> **What you need to do**:
The stretch from the line with "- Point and" through the line with "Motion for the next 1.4" in the records below: write it out exactly, and nothing else.

> **Data for this task**:
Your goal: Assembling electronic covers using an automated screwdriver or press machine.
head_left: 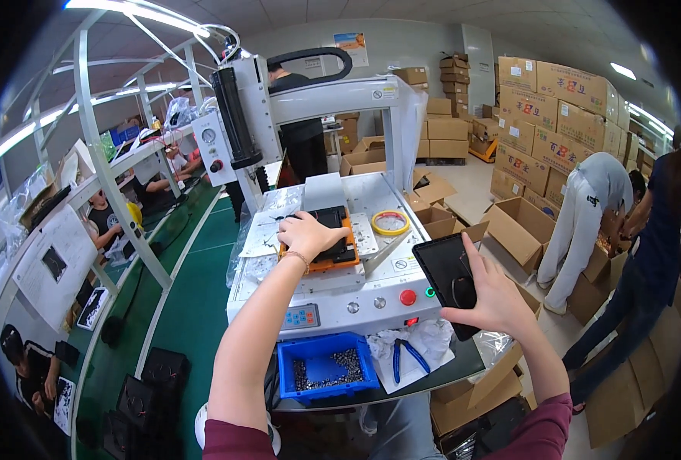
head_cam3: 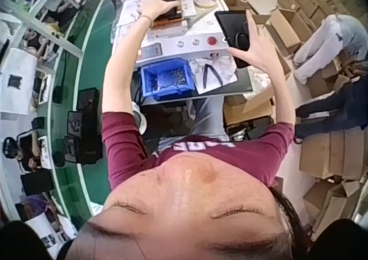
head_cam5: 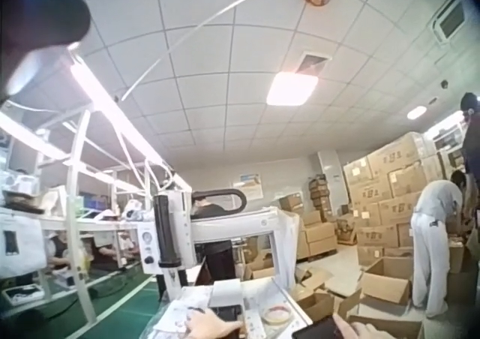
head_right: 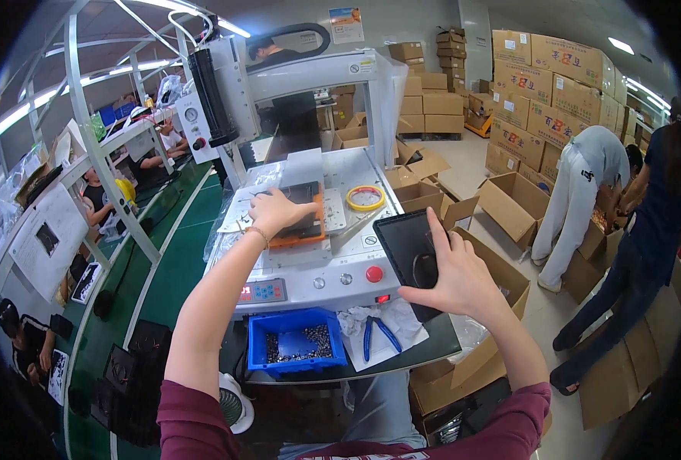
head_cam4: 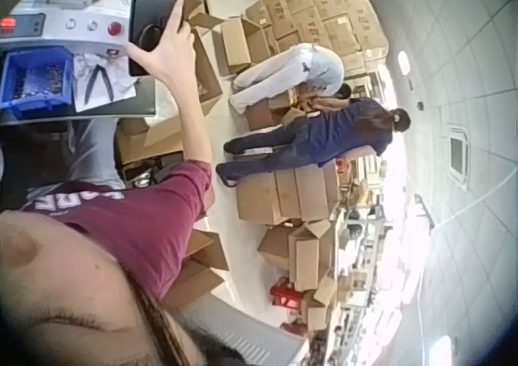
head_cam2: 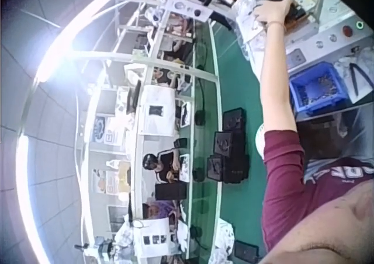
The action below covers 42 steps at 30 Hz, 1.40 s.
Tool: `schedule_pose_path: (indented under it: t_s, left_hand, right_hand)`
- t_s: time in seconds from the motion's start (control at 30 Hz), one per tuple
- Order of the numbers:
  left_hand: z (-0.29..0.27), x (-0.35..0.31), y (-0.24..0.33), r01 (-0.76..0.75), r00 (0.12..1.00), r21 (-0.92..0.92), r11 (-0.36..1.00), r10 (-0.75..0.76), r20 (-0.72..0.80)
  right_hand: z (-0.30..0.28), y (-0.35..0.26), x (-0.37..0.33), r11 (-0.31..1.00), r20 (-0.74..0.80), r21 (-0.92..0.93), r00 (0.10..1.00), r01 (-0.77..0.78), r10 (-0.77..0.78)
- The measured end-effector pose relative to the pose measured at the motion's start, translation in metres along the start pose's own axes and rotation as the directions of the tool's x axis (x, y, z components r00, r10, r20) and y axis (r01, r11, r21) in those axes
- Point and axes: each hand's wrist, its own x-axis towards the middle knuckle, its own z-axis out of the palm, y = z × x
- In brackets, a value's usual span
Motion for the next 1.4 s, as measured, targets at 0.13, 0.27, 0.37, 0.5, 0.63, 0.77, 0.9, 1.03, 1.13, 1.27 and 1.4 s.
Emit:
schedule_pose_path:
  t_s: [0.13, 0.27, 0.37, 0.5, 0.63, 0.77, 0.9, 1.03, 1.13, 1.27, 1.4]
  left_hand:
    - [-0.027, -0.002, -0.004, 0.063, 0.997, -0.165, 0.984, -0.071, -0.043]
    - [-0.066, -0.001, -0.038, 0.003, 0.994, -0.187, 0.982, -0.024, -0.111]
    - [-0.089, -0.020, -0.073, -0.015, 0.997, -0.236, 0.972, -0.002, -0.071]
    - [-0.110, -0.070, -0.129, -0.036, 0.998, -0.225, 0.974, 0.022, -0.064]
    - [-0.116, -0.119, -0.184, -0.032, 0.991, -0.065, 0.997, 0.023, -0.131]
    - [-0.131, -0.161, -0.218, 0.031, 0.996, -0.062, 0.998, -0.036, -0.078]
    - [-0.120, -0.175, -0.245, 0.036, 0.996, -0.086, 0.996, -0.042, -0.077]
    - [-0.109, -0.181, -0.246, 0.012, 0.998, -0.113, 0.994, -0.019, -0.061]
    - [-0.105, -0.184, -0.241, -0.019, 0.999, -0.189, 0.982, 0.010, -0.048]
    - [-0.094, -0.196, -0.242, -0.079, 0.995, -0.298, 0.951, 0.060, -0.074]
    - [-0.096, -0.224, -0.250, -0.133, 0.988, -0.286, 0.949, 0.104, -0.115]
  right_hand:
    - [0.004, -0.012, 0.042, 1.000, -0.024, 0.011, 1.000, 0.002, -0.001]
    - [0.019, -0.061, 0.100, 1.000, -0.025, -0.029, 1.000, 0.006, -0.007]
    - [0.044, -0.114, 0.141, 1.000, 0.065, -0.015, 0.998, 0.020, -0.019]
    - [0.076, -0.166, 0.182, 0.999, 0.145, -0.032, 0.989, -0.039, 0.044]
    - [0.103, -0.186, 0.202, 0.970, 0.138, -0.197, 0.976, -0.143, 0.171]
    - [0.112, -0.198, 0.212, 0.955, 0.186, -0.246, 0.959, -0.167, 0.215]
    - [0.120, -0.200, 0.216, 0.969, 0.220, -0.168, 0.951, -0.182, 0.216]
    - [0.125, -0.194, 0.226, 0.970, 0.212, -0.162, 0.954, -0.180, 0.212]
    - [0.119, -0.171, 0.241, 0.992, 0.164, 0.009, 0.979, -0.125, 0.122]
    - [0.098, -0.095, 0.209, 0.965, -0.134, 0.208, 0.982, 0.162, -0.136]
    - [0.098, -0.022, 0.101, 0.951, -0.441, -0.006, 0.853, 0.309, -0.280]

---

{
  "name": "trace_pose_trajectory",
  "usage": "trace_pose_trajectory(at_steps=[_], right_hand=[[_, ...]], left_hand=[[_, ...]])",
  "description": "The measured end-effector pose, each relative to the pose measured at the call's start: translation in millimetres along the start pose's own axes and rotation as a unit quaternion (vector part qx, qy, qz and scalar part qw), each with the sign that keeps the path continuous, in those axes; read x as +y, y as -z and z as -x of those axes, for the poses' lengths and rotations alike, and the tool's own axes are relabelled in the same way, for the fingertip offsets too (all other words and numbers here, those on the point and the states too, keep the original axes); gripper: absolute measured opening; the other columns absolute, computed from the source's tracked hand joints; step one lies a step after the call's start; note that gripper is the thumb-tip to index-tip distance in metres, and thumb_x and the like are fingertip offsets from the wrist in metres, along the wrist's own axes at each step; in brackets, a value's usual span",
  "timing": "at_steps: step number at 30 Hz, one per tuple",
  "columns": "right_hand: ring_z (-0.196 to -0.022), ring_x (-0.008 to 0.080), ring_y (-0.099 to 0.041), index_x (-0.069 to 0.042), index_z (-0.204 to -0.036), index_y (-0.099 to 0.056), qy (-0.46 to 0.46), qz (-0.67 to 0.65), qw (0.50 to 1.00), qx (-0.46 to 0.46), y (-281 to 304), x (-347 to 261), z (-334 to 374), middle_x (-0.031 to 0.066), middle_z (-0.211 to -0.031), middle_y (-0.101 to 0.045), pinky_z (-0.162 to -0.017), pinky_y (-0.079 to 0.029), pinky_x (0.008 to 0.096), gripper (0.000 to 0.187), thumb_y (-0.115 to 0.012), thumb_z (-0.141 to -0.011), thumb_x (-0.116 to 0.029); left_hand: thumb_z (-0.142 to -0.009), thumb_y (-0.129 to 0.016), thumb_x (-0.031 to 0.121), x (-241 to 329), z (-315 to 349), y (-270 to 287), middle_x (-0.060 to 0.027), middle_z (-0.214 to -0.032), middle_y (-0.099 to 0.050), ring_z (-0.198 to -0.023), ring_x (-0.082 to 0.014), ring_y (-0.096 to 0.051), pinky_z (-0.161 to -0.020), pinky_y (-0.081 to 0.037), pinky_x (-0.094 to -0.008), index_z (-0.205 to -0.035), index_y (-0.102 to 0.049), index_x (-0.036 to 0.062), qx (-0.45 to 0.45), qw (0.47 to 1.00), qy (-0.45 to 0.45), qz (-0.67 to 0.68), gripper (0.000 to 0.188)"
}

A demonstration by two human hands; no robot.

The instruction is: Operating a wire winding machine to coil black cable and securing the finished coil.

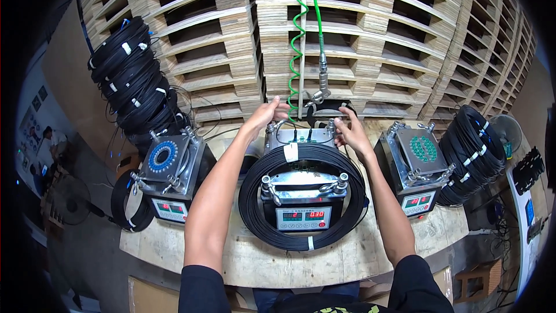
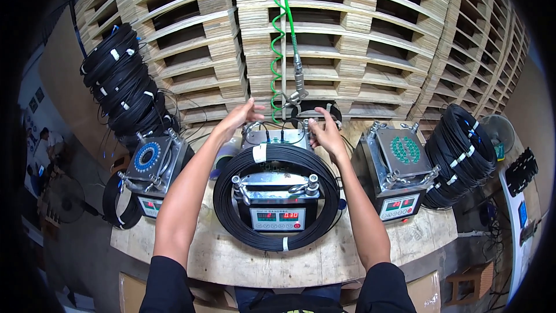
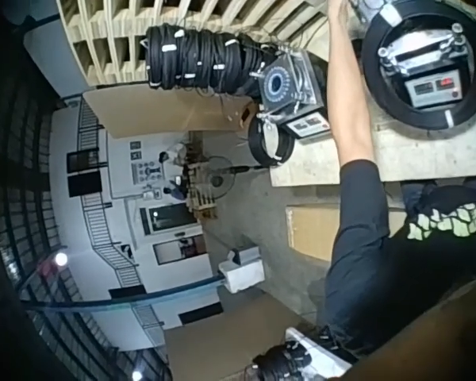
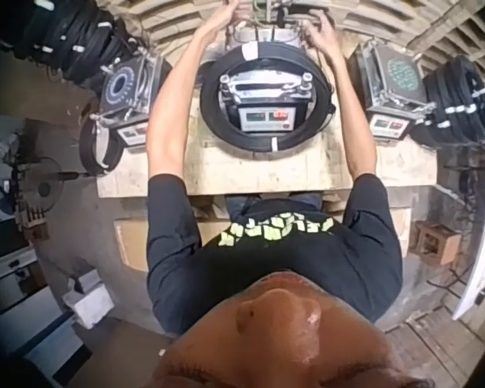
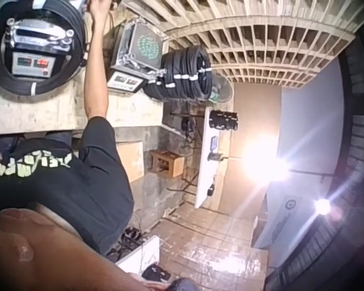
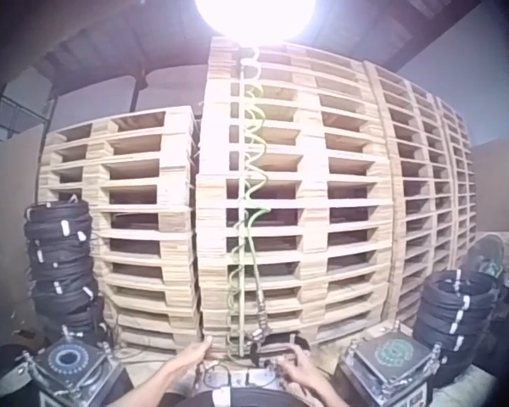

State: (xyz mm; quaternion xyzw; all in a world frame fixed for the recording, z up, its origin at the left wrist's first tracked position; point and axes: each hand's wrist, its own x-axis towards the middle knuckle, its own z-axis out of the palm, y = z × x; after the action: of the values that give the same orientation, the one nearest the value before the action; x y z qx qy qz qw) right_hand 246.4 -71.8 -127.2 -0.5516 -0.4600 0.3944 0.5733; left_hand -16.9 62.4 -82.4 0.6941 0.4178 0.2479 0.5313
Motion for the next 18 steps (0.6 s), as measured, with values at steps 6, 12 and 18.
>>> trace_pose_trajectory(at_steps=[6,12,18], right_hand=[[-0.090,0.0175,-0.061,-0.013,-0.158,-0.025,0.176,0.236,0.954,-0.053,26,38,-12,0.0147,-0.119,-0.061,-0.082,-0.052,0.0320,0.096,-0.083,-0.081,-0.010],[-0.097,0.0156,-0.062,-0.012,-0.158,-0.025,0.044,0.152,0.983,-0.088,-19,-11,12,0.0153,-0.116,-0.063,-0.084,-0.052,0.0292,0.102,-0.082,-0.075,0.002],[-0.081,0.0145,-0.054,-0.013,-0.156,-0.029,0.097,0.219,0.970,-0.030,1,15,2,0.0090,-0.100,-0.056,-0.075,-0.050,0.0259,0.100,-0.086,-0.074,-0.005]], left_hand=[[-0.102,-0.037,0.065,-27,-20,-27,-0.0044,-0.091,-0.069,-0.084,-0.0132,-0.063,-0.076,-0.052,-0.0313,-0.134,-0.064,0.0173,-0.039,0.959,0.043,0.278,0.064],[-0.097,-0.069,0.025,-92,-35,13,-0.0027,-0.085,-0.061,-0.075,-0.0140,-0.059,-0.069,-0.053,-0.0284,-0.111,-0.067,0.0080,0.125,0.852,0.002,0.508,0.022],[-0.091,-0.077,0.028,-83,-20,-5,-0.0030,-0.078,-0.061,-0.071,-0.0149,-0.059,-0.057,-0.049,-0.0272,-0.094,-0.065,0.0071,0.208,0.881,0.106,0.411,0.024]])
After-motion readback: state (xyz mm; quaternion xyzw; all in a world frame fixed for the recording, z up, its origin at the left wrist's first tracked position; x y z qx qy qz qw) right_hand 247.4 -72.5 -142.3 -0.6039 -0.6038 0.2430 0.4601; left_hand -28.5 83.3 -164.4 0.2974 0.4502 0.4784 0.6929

> **Written reply**:
- Point and axes: each hand's wrist, its own x-axis towards the middle knuckle, its own z-axis out of the palm, y = z × x
- In brackets, a value's usual span
Motion for the next 1.4 s, as measured, targets at 0.13, 0.27, 0.37, 0.5, 0.63, 0.77, 0.9, 1.03, 1.13, 1.27 and 1.4 s.

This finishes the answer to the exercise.